Last time I promised to write about tokenisation and training. In between I classified the existing comments on my blog as spam or ham. This turned out to be easier than I thought, because I had deleted all the spam before the time that I turned on my test spam plugin, which marks all comments with 0--neutral--instead of NULL--unclassified.
step 4: tokenisation
I start by creating a new script based on the one from last time. Once I get a classifier running I will merge the two and start using feedback from the classifier when updating the training--I'll only have to manually touch comments that the classifier gets wrong. For now it's easier to keep the two scripts separate, though. I also decide to only use comment text for now. I'll replicate my approach to the other fields later. If the classifier is as good as I hope it is, the comment text should be a good indicator anyway. Like last time, I process each row, throwing away the parts I don't want. This time I produce a pair of (Int, String) to hold the comment and its spam score. The code looks like this:
tuplify [id,spam,name,email,url,comment] = (read spam :: Int, comment)
The type annotation is needed for now but will disappear later when the type inferencer has more context. Now I can start on the tokeniser. This means regex. Yes, it's annoying and incomplete, but it's also also the easiest solution. I start with a simple
import Text.Regex (splitRegex, mkRegex)
tokenise = splitRegex (mkRegex " ")
This doesn't work very well, so I use Paul Graham's definition from A Plan for Spam. It's a little out-dated, but still good enough for my purposes, so I will stick to his description pretty closely. My implementation of Graham's tokeniser looks like this:
tokenise =
splitRegex (mkRegex "[^a-zA-Z0123456789$'-]") & map strip & filter (/="")
where strip = dropWhile (=='\\n')
The definition of strip is hoky, relying on the fact that newlines can only appear at the beginning of a string because of the way that the regex engines inteprets my splitter regex. I thought that some utility library I had installed had a real strip, but this turns out not to be the case, and the only definition on Hackage is part of a gigantic utility library that I don't want to chance installing right now. Anyway, with a tokeniser defined, I add it to tuplify:
tuplify [id,spam,name,email,url,comment] = (read spam :: Int, tokenise comment)

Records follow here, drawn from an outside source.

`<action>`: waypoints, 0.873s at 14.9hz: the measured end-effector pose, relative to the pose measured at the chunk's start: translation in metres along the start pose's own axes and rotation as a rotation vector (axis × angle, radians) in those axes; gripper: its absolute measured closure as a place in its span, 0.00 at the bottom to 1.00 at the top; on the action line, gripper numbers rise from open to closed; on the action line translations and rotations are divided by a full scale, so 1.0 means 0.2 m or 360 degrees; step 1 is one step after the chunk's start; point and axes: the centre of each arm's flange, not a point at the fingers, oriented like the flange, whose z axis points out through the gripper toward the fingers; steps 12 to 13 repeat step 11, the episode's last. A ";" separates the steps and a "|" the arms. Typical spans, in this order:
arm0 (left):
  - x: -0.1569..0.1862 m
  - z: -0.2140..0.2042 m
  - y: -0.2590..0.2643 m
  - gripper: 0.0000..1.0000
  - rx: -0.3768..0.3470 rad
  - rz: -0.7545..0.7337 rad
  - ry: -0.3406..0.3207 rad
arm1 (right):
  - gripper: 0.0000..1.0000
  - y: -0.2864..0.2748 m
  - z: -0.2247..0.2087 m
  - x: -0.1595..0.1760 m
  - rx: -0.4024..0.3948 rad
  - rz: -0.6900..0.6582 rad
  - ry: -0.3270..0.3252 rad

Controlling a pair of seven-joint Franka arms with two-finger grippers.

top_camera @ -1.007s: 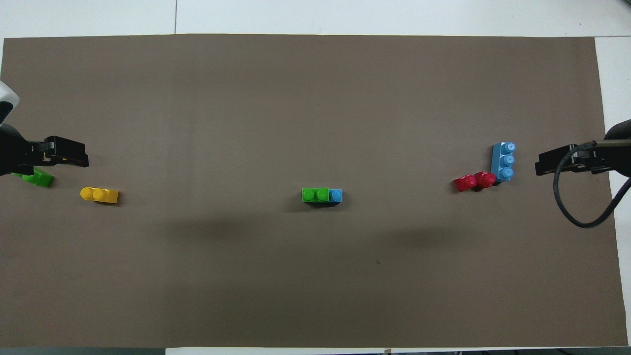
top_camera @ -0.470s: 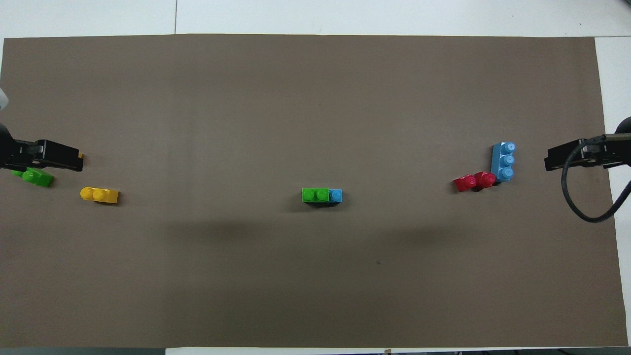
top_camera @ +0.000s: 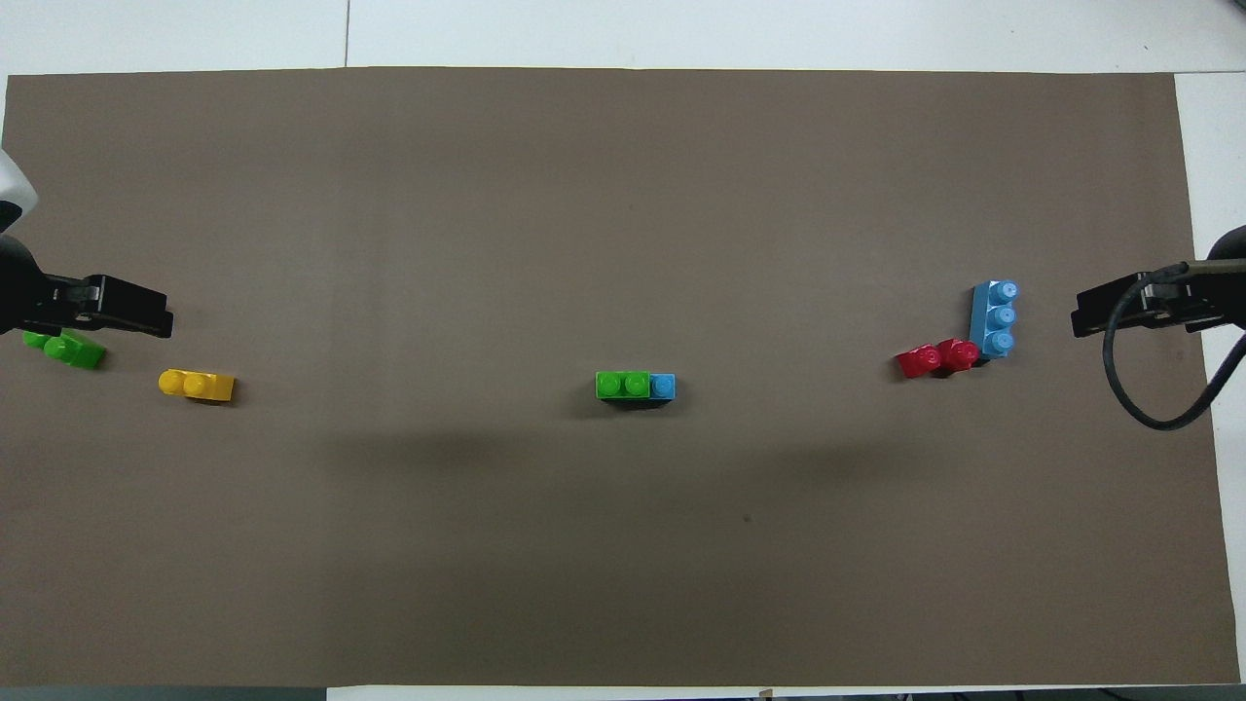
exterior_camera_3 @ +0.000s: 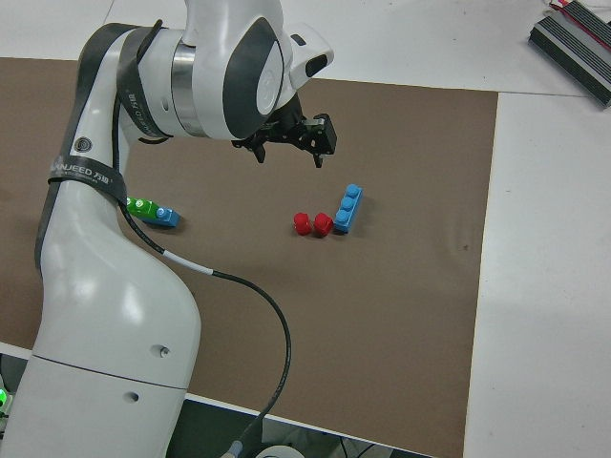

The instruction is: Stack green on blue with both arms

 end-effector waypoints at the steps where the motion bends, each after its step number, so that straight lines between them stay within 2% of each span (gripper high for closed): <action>1: 0.00 0.00 0.01 0.00 0.0007 0.0008 0.0001 | 0.00 0.00 0.00 0.00 0.0000 0.0000 0.0000; 13: 0.00 -0.02 0.02 0.00 0.0010 0.0014 0.0013 | 0.00 0.00 0.00 0.00 0.0000 0.0002 -0.0001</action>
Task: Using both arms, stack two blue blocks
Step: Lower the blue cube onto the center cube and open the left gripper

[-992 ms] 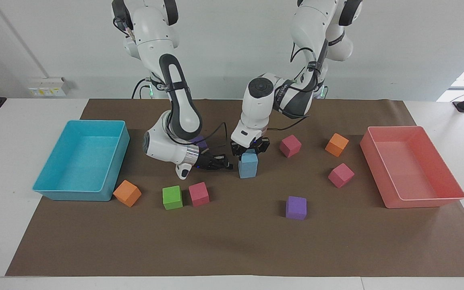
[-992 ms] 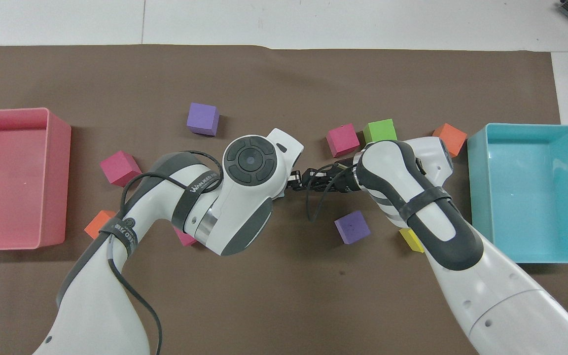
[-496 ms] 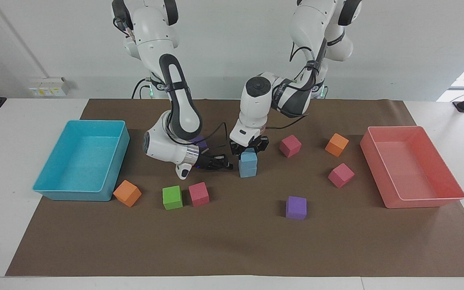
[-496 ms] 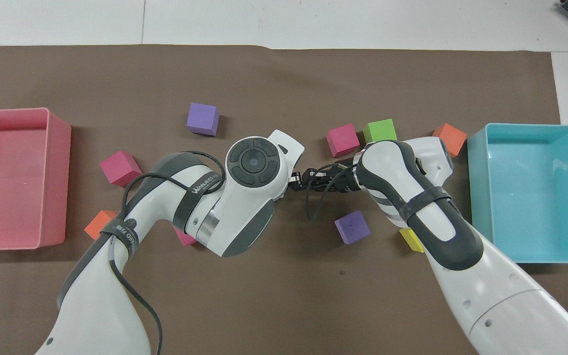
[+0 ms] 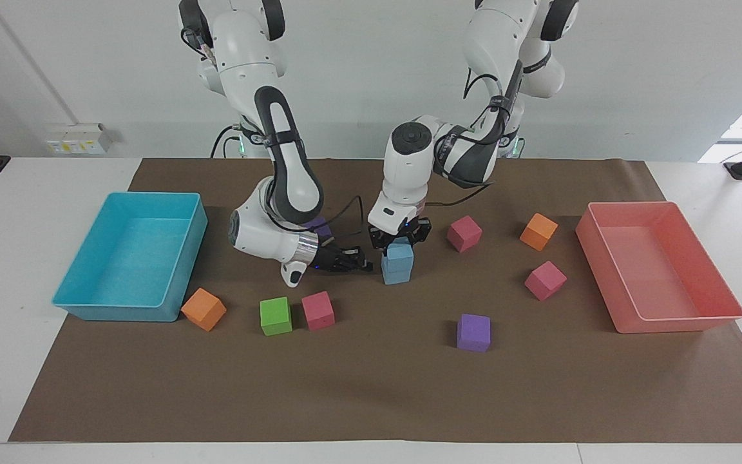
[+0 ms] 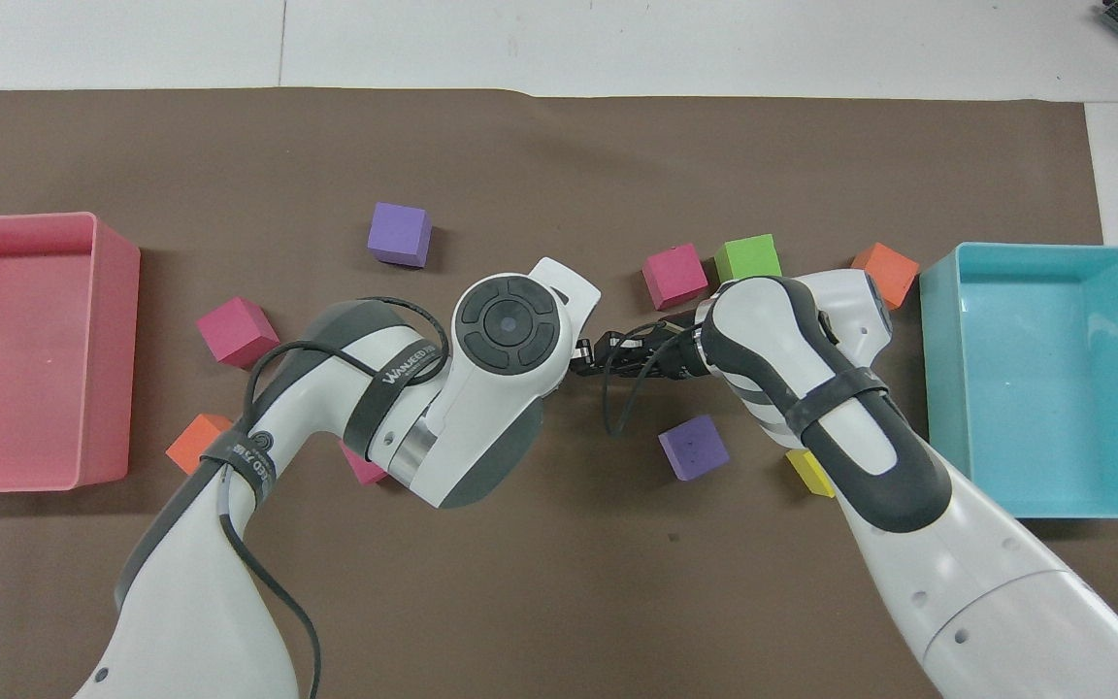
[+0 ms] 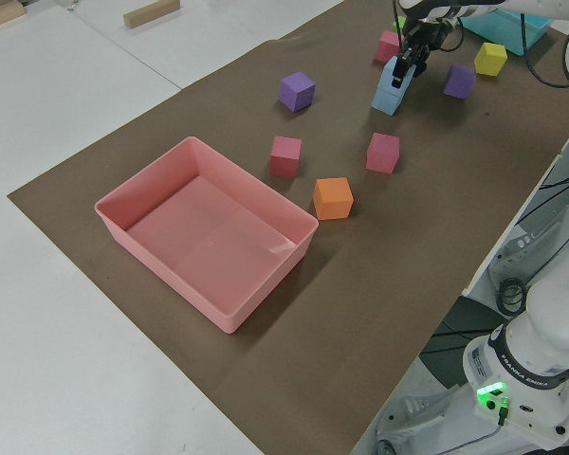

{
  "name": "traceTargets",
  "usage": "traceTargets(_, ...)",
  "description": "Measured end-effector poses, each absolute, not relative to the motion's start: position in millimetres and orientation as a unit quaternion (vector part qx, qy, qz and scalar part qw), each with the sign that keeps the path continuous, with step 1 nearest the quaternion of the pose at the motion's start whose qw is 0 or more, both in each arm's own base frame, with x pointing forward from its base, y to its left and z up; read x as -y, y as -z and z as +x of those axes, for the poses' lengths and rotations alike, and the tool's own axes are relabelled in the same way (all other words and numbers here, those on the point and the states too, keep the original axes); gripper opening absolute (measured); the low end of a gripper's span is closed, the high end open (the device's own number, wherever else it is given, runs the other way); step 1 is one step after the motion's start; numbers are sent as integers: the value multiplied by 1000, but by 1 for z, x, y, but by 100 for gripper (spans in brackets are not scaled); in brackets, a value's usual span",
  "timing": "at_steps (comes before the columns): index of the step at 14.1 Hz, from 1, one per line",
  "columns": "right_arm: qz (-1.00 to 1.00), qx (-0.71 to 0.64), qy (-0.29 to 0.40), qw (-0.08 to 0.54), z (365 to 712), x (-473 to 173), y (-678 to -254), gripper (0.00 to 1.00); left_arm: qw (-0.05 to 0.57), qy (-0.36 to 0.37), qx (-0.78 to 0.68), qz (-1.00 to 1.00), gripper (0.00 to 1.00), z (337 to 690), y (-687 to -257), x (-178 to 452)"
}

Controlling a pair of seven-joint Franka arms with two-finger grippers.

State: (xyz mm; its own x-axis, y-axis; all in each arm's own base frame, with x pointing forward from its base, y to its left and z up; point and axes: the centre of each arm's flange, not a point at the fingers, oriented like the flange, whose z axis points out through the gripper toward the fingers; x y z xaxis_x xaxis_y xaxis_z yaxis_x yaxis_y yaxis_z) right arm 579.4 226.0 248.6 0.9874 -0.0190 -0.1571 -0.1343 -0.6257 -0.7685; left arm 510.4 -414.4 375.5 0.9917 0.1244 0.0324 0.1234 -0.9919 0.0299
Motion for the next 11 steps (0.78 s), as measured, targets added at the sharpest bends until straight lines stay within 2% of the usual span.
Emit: traceTargets(11, -899, -43, -67, 431, 579, -226, -249, 1, 14, -17, -62, 998, 59, 509, -378, 416)
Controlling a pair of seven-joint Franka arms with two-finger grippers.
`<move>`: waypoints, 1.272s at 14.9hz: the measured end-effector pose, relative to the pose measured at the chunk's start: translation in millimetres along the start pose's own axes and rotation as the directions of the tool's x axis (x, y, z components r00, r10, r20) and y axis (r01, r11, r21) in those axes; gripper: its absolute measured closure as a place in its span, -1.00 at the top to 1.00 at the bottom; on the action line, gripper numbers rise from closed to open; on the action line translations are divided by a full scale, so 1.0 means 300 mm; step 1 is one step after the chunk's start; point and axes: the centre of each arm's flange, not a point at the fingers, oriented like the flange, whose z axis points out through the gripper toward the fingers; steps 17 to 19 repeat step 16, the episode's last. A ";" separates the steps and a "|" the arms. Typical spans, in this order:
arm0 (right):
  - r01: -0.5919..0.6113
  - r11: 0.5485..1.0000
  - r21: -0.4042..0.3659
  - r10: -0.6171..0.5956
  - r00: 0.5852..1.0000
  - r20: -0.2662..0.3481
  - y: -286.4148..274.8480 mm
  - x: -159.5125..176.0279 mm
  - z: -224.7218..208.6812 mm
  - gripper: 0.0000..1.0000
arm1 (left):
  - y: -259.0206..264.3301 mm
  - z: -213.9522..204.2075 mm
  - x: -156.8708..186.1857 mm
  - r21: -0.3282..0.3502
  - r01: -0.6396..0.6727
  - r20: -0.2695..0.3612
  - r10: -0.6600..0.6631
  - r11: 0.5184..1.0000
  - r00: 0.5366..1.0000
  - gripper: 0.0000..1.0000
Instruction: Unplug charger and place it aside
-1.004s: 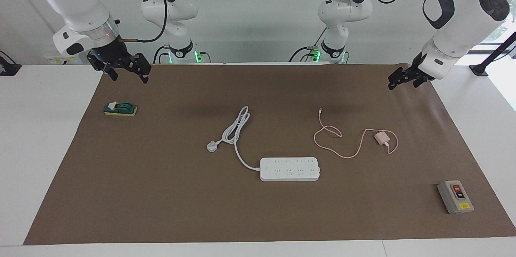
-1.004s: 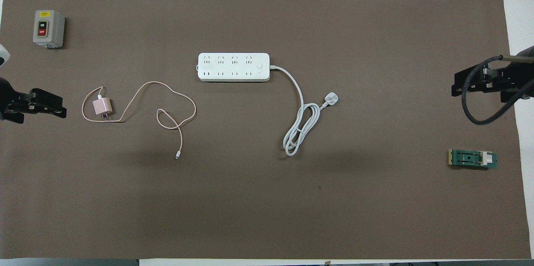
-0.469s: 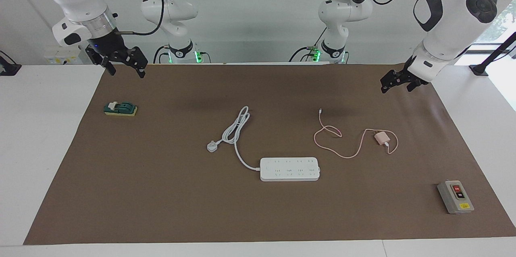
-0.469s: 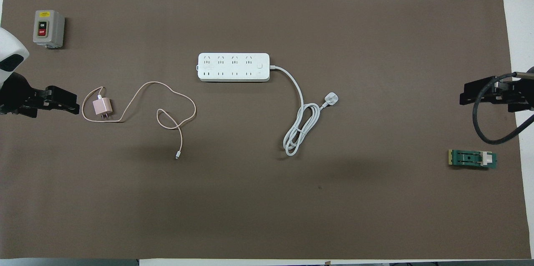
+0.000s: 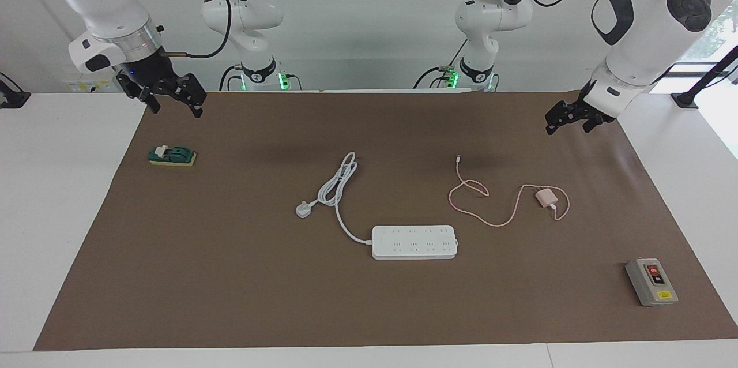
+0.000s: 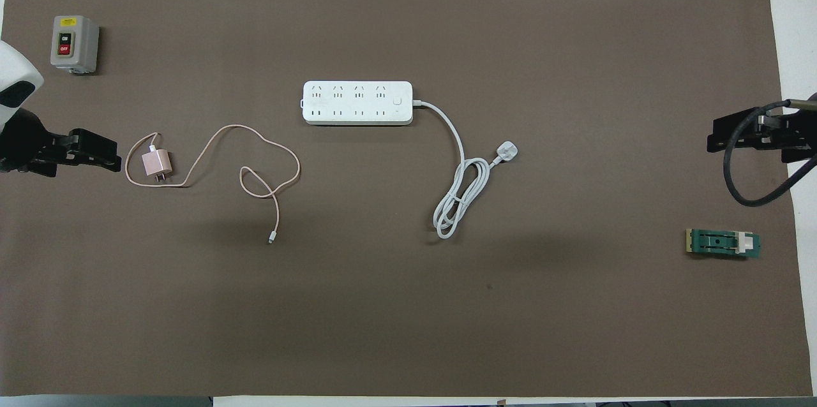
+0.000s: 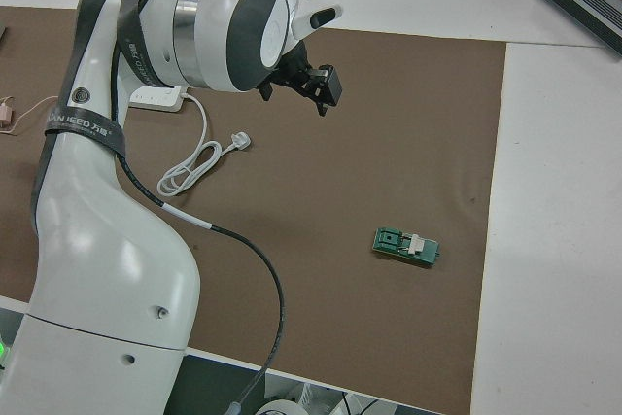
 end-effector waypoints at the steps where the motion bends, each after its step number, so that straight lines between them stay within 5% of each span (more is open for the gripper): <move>1: 0.012 1.000 0.000 -0.012 1.000 -0.003 0.013 0.002 -0.005 1.00 | 0.000 0.000 0.000 0.000 0.000 0.000 0.000 1.000 1.000 1.00; 19: 0.036 0.999 -0.003 -0.036 0.999 -0.001 0.044 0.004 -0.001 1.00 | 0.000 0.000 0.000 0.000 0.000 -0.001 0.000 1.000 1.000 1.00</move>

Then I divide the comments into spam and ham (first throwing out any still on the fence at 0):
import Data.List (partition)
readCSV =
parseCSVFromFile "evo_training.csv"
>>= fromCSV
& map tuplify
& filter (fst & (/=0))
& partition (fst & (>0))
& return
Then I drop the scores and count all the spam/ham words into a histogram:
readCSV =
parseCSVFromFile "evo_training.csv"
>>= fromCSV
& map tuplify
& filter (fst & (/=0))
& partition (fst & (>0))
& both (concatMap snd & histogram)
& return
histogram is already defined in my utility library (so are both and & in case you were wondering):
histogram :: (Ord a) => [a] -> Map.Map a Int
histogram l = foldl' (\\ m x -> Map.insertWith' (+) x 1 m) Map.empty l
both f (x,y) = (f x,f y)
infixl 9 &
f & g = g . f -- also called >>> in Control.Arrow
step 5: scoring
Now all I need to do is come up with a single score for both: Paul Graham defines this in terms of the usage rates in both spam and ham. His definition seems a little wonky to me, but I copy it for now because it at least worked for him. For each word w in the two histograms I just produced, rs = ws / spam-emails and rh = wh / ham-emails * 2. The probability of spam is then rs / (rs + rh). I need to track an additional piece of information: the number of each kind of e-mail. This information is available after the partition step and disappears after the concatMap step, where the words from all e-mails are combined. So I refactor readCSV to call a new function score after the partition:
readCSV =
parseCSVFromFile "evo_training.csv" >>= fromCSV
& map tuplify
& filter (fst & (/=0))
& partition (fst & (>0))
& score
& return
In score I destructure the pair of lists, measure their length, then call the concatMap step. Then I create a nested function score' which has access to the lengths:
score (spam,ham) = score' $ both (concatMap snd & histogram) (spam,ham)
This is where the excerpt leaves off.